🤖 AI Summary
This study addresses the challenge of modeling high-dimensional functional time series characterized by both temporal dependence and cross-sectional correlation, where conventional approaches often lack interpretability. The authors propose a decomposition framework that integrates functional analysis of variance (FANOVA) with a functional factor model, explicitly separating the observed data into interpretable deterministic components—such as regional or gender effects—and a stochastic residual process. Building upon this decomposition, the method enables joint forecasting that balances model interpretability with predictive accuracy. Empirical validation on Japanese age-specific mortality rates across prefectures from 1975 to 2023 demonstrates substantial improvements in both point and interval forecast performance. Furthermore, the approach elucidates key demographic drivers, offering policymakers a transparent and reliable basis for decision-making.
📝 Abstract
We study the modeling and forecasting of high-dimensional functional time series, which can be temporally dependent and cross-sectionally correlated. We implement a functional analysis of variance (FANOVA) to decompose high-dimensional functional time series, such as subnational age- and sex-specific mortality observed over years, into two distinct components: a deterministic mean structure and a residual process varying over time. Unlike purely statistical dimensionality-reduction techniques, the FANOVA decomposition provides a direct and interpretable framework by partitioning the series into effects attributable to data-specific factors, such as regional and sex-level variations, and a grand functional mean. From the residual process, we implement a functional factor model to capture the remaining stochastic trends.
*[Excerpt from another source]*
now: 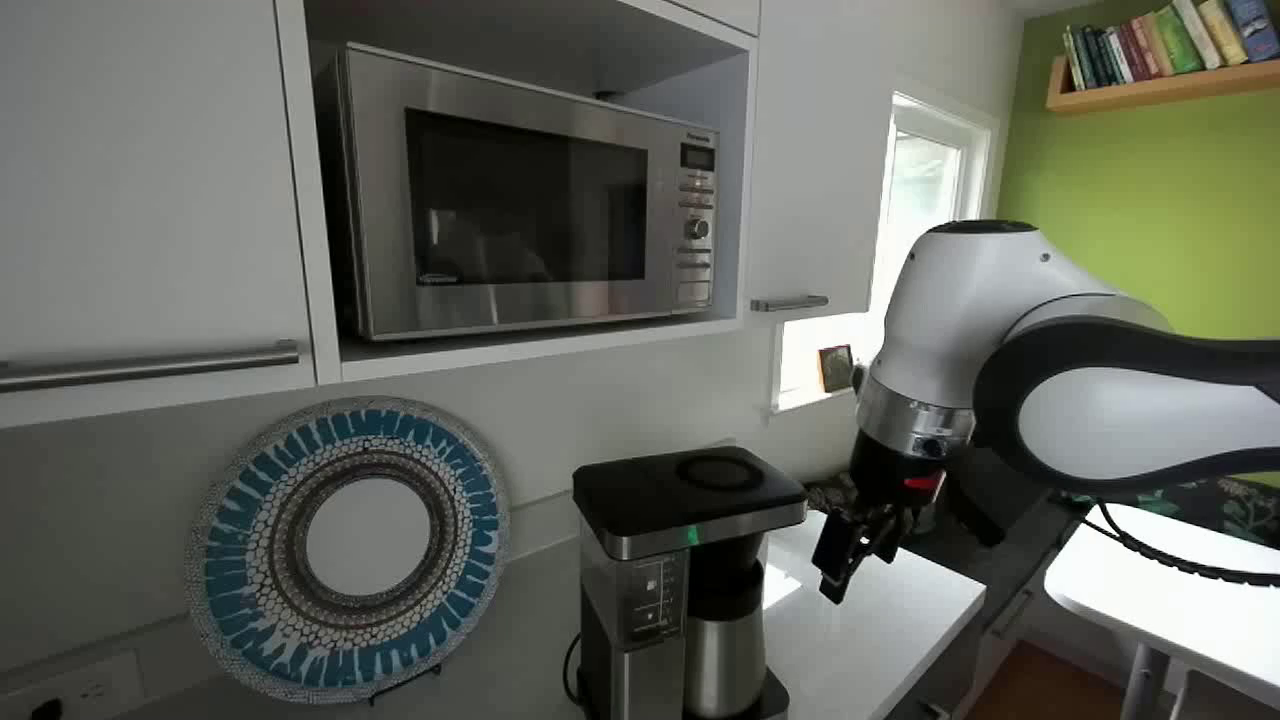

By combining the forecasts of the residual component with the estimated deterministic structure, we obtain the forecasted curves for high-dimensional functional time series. Illustrated by the age-specific Japanese subnational mortality rates from 1975 to 2023, we evaluate and compare the accuracy of the point and interval forecasts across various forecast horizons. The results demonstrate that leveraging these interpretable components not only clarifies the underlying drivers of the data but also improves forecast accuracy, providing more transparent insights for evidence-based policy decisions.